Primoz Roglic gewinnt Critérium du Dauphiné zum zweiten Mal

Primoz Roglic vom deutschen Team Bora-hansgrohe hat zum zweiten Mal das Critérium du Dauphiné und somit die Generalprobe zur Tour de France gewonnen.
Trotz Schwierigkeiten auf der Schlussetappe zum Plateau des Glières schaffte es der Slowene, den sechsten Platz zu erreichen und damit zu triumphieren. Am Ende überholte Roglic den US-Amerikaner Matteo Jorgensen mit einem Vorsprung von acht Sekunden und landete auf dem zweiten Platz.
Der 34-Jährige hatte die beiden vorherigen Bergankünfte für sich entschieden, aber auf dem letzten Abschnitt der achttägigen Rundfahrt verließen ihn etwa fünf Kilometer vor dem Plateau die Kräfte. Der Spanier Carlos Rodriguez sicherte sich den Etappensieg vor Jorgensen und dem auch im Gesamtklassement drittplatzierten Kanadier Derek Gee.

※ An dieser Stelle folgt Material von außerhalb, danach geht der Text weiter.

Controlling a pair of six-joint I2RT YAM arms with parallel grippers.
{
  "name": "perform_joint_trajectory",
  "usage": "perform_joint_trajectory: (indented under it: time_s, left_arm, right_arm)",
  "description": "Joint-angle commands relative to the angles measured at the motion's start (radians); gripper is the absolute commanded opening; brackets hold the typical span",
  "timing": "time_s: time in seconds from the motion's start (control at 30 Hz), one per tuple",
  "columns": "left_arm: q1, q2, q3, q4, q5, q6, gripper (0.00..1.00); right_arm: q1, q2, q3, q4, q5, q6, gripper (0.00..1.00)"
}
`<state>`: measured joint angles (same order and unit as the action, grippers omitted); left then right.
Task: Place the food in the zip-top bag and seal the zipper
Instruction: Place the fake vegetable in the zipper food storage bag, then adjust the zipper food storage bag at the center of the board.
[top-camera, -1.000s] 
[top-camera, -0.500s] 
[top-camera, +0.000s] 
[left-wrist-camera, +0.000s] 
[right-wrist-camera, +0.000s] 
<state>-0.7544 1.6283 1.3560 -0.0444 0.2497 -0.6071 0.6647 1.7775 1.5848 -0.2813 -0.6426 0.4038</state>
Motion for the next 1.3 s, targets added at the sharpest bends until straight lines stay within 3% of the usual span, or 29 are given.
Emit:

«Für mich ist es etwas verrückt, die Dauphiné zu gewinnen, bei allem, was zuvor passiert war», sagte Roglic nach seinem zweiten Gesamtsieg bei dem Rennen nach 2022. Den Zeitabstand zu Jorgensen habe er immer im Blick gehabt. «Ich habe in den letzten drei Tagen definitiv gelitten. Da liegt noch Arbeit vor uns. Die Dauphiné ist die eine Sache, die Tour eine andere. Man gewinnt nicht jeden Tag. Deshalb möchte ich den Moment genießen.»
Evenepoel mit Schwächen am Berg
Roglic hatte im April einen schweren Sturz bei der Baskenland-Rundfahrt. Auch Tour-Titelverteidiger Jonas Vingegaard und Zweitfahr-Weltmeister Remco Evenepoel waren in den Unfall verwickelt. Vingegaard hat seitdem kein Rennen mehr bestritten und es ist noch unklar, ob er an der Tour teilnehmen wird, während Evenepoel den siebten Platz bei der Dauphiné belegte. Obwohl der Belgier das Einzelzeitfahren gewann, verlor er auf den Bergetappen Zeit.
Roglic wird neben seinem Landsmann Tadej Pogacar als Top-Favorit auf den Gesamtsieg bei der Tour betrachtet. Pogacar gewann im Mai den Giro d’Italia und strebt danach, als erster Profi seit Marco Pantani im Jahr 1998 das Double zu schaffen.